For me, it is ‘the low lands, and the full green of the summer trees’. My longings are for peopled places, rich with memory and story and song. These are the slow, rooting days by the river, so sleek that words slide off them and will not stick. Days filled with the flavours of being, when an hour can be taken to plant a lavender, and when sipping a mug of tea on the old milking stool by the stepping stones becomes the greatest priority of the morning. There is a wren’s nest in an ash tree by the river, and hares in the field at dawn. The brambles are flowering, and I am dreaming of autumn preserves and pie.
Now I haunt the gentler hills, content to admire Errigal’s sculpted slopes from afar, snuggled down in a green hollow at the base of a sun-warmed rock. Errigal, ever the drama queen, thrusts her way mightily up from the bog, but it is Muckish that calls to me now: Mucais, from the Irish for ‘pig’s back’, sacred sow in the landscape, lavish in curve and dimple and nook.
I linger along the early-morning boreen, sheltered by hedgerows of hawthorn and fuschia, watching Common Blue butterflies among the red clover and blue geranium growing wild on the verge. A little way along the track where I leave the lane to cut back home across the bog is a ford: a shallow pool through which a deep and fast-flowing stream can be crossed. It is nestled into a natural hollow, at the foot of a large green mound on whose sides small self-sown rowans are beginning to thrive. The pool froths blood-red at the edges with iron precipitates, and I creep down to it carefully, expecting each time (but especially on misty mornings) to catch a glimpse of the Washer at the Ford – the old woman of legend who washes clean the bloody clothes of slain warriors.

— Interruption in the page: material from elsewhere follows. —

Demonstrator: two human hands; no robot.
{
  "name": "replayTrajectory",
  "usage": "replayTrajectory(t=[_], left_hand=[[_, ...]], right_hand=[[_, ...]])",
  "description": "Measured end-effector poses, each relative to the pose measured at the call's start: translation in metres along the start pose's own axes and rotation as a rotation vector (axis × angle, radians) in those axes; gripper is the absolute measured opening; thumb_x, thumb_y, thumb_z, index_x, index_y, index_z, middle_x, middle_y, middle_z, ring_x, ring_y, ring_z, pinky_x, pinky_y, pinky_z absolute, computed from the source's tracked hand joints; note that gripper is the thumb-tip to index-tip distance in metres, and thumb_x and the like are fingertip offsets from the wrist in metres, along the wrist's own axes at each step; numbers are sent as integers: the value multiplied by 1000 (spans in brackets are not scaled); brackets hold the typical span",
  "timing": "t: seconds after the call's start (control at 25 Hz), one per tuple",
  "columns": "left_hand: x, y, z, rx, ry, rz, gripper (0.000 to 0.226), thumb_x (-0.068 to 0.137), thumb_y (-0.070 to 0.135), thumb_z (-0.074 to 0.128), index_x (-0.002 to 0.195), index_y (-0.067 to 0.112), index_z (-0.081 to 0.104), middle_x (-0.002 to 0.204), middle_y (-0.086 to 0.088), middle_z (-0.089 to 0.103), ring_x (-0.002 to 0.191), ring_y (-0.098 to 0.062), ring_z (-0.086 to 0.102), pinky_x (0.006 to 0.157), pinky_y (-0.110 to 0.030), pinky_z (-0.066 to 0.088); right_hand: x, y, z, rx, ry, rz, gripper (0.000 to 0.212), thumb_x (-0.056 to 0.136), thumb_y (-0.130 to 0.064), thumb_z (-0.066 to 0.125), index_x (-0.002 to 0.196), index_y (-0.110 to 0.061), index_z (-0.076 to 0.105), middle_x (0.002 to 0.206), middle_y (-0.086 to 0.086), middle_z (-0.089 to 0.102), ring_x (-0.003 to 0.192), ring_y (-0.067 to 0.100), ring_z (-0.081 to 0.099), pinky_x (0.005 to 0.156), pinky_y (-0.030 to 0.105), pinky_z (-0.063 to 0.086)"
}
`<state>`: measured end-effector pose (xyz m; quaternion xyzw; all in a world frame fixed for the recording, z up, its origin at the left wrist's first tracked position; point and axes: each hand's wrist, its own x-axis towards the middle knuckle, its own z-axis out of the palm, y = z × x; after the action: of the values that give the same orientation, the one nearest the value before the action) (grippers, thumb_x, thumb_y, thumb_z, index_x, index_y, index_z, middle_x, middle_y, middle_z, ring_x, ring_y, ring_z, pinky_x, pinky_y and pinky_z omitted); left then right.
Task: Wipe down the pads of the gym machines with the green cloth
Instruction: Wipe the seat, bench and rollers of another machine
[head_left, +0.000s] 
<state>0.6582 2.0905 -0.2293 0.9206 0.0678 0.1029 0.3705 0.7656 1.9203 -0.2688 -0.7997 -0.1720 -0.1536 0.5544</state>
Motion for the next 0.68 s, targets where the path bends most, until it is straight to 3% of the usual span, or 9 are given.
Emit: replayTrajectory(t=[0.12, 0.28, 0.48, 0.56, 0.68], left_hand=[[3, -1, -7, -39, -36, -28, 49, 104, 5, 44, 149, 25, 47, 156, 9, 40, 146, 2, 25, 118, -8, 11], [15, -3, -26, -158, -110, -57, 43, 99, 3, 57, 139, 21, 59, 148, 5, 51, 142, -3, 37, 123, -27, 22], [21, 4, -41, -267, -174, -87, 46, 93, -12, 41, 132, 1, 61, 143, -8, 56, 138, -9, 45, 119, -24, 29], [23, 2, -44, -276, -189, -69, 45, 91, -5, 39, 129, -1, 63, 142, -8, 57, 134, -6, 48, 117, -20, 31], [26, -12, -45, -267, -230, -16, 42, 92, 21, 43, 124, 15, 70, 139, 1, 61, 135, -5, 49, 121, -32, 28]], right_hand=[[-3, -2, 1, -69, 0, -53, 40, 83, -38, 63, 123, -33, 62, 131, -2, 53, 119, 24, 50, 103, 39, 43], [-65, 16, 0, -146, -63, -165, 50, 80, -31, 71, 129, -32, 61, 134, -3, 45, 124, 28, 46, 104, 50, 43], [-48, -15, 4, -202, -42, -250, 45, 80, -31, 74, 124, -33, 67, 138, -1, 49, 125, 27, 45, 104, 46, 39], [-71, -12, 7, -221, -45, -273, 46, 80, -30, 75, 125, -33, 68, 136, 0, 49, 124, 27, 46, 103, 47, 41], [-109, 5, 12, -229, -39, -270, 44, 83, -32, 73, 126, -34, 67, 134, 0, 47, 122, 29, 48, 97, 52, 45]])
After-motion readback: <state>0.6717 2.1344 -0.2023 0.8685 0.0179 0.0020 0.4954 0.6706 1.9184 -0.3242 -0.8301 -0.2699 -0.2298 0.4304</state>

This is a landscape steeped in stories, and those stories stalk us still. They have seeped into the bones of this land, and the land offers them back to us; it breathes them into the wind and bleeds them out into streams and rivers. They will not be refused.
In a nearby hamlet, overlooked by An Earagail and An Eachla Mhór, is a well-known fairy wood. If you are wise, I am told with quiet certainty by our friend and neighbour the poet, you will never take a stick from this place.
If you turn south to Dún Lúiche, at the foot of Errigal you will find the beautiful green valley now known as the Poisoned Glen, in which the old sun-god Lugh killed his grandfather, the Formorian, Balor of the Evil Eye.
In this country, the Otherworld is as real as any other. It leaks into this summer valley, and if I close my eyes and listen to the low rumble of the river as she plunges through the stepping stones, deep bass notes leavened with the treble of ripple and trickle, I imagine that I might one day come to understand her song.
Riverwitch. We are learning to know you, learning along these long slow days the ways in which we might begin to belong.